Fuese extravagancia de entendimiento perturbado, fuese abnegación premeditada, había en su conducta heroica grandeza, algo casi sobrehumano, que consistía en imponerse el doble sacrificio de privarse de su hijo, y aceptar por tal al que no lo era, para que esta ignorancia la hiciese luego tratar a ambos con el mismo cariño. Ignoraba que alma de su temple jamás hubiera perjudicado al ajeno en provecho del propio, mas quiso colocarse en tales condiciones, que hasta le fuesen imposibles la preferencia y la injusticia.
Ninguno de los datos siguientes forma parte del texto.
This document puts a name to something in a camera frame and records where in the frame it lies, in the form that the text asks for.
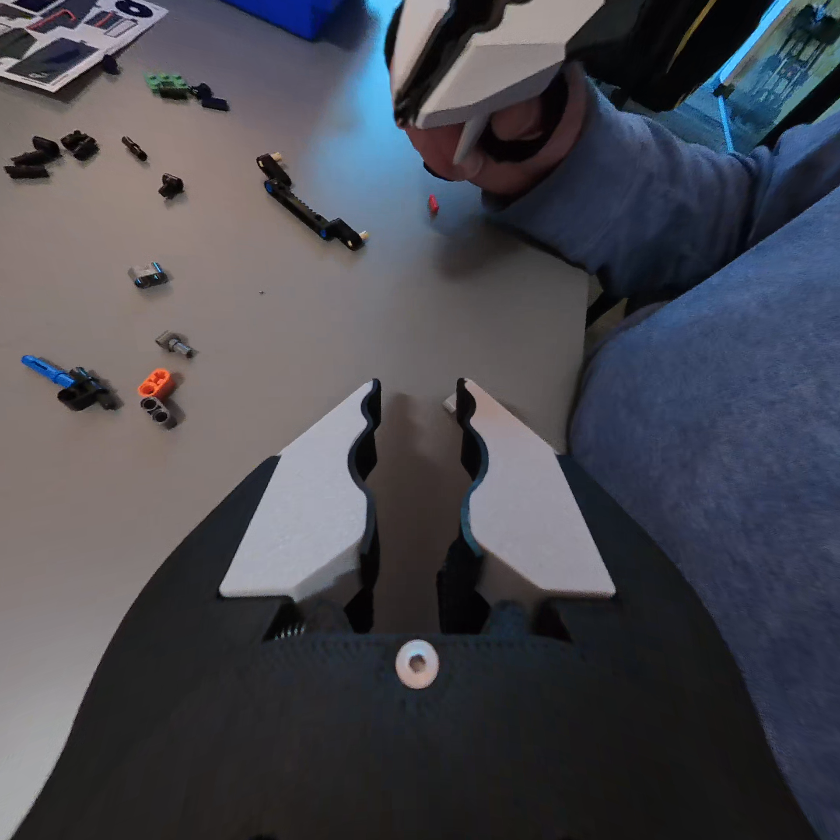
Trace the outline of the person's blue sweater torso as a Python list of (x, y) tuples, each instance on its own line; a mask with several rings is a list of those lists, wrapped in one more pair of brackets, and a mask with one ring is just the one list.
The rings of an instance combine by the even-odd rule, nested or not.
[(581, 466), (721, 631), (820, 838), (838, 838), (838, 189), (609, 339)]

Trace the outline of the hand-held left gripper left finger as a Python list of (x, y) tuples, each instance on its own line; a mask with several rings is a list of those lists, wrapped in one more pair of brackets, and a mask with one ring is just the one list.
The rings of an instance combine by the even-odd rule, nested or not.
[(382, 384), (370, 380), (278, 454), (218, 593), (340, 605), (356, 633), (374, 624), (380, 570), (375, 500)]

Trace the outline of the blue axle pin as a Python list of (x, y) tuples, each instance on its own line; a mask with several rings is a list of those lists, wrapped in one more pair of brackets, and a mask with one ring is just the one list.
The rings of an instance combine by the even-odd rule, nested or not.
[(57, 385), (59, 389), (66, 389), (76, 383), (76, 380), (71, 373), (34, 355), (23, 355), (21, 363), (31, 371), (47, 379), (52, 384)]

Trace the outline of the person's right hand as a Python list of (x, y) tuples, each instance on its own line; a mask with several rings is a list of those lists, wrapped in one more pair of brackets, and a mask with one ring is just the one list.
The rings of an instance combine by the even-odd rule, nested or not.
[[(521, 162), (498, 162), (478, 144), (460, 164), (454, 163), (462, 127), (404, 129), (414, 150), (436, 175), (451, 182), (469, 182), (485, 193), (514, 198), (530, 191), (571, 152), (581, 136), (589, 97), (585, 71), (579, 62), (563, 67), (567, 100), (563, 115), (542, 148)], [(545, 126), (543, 102), (532, 98), (495, 112), (487, 127), (503, 143), (537, 140)]]

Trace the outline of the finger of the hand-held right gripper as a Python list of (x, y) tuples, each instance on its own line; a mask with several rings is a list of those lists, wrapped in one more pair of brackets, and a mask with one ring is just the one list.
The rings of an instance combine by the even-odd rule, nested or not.
[(459, 3), (405, 1), (392, 19), (388, 64), (394, 120), (400, 127), (459, 122), (455, 76), (459, 62)]
[(459, 122), (536, 96), (569, 44), (604, 7), (598, 1), (458, 2), (455, 76)]

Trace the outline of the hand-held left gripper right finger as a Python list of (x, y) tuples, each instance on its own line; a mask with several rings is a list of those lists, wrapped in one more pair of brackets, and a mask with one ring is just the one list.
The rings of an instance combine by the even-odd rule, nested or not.
[(469, 488), (437, 573), (444, 634), (478, 634), (512, 603), (538, 631), (556, 601), (608, 601), (616, 585), (554, 447), (486, 390), (459, 379), (455, 420)]

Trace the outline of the blue storage bin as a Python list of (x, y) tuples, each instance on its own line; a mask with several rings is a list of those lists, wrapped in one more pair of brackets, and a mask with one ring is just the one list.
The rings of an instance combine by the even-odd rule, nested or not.
[(351, 15), (365, 11), (365, 2), (357, 1), (224, 1), (224, 4), (308, 42), (330, 35)]

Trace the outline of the black gear rack assembly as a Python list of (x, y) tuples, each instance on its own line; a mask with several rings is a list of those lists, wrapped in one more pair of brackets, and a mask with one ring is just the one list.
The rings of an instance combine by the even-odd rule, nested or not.
[(367, 232), (357, 232), (343, 219), (327, 219), (293, 191), (293, 182), (282, 164), (280, 153), (262, 154), (255, 162), (264, 177), (264, 188), (279, 205), (301, 221), (322, 241), (339, 241), (350, 251), (359, 251), (369, 238)]

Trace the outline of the black T-shaped connector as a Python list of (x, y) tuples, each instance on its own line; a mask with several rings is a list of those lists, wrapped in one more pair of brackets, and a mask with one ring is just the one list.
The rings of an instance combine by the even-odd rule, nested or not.
[(117, 395), (111, 386), (97, 375), (82, 367), (71, 368), (68, 375), (70, 383), (56, 395), (60, 404), (74, 412), (86, 410), (95, 404), (106, 411), (119, 409)]

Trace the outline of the printed sticker sheet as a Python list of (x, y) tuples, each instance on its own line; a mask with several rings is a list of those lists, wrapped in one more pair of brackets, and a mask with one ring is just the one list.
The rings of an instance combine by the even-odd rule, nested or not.
[(149, 1), (2, 1), (1, 78), (57, 92), (167, 14)]

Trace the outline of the person's right forearm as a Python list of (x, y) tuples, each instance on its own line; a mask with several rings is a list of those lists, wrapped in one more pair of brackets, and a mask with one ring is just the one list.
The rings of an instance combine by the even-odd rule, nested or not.
[(590, 82), (586, 94), (562, 162), (515, 198), (482, 199), (616, 297), (688, 291), (838, 189), (837, 113), (724, 154), (616, 110)]

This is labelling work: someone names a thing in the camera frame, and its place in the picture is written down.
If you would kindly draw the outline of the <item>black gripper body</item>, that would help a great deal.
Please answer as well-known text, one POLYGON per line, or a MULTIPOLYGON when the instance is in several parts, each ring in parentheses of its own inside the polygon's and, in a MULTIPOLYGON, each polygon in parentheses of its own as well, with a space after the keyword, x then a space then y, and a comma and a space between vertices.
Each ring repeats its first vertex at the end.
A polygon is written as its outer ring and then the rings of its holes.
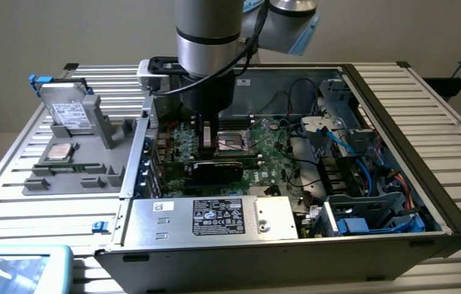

¿Quién podía prever la suerte que les estaba deparada? ¿Qué haría ella, por ejemplo, el día en que por los azares del mundo fuese preciso anteponer en su corazón uno a otro, darle mayores facilidades de éxito, o salvarle de un riesgo? ¿A quién acudiría primero? ¿No juró confundirles en el mismo cariño? ¿Pues que mejor manera de realizar el juramento que conseguir la imposibilidad de quebrantarlo? Según su corazón, que estaba sorbido y dominado por la gratitud, todo aquello y más debía a Susana, que la libró de ser arrojada del convento, la trató como hermana, y finalmente, la unió al hombre de quien estaba enamorada. ¿Qué hubiera sido de ella sin Susana? ¿Hasta dónde hubiera rodado impulsada por vientos de desgracia?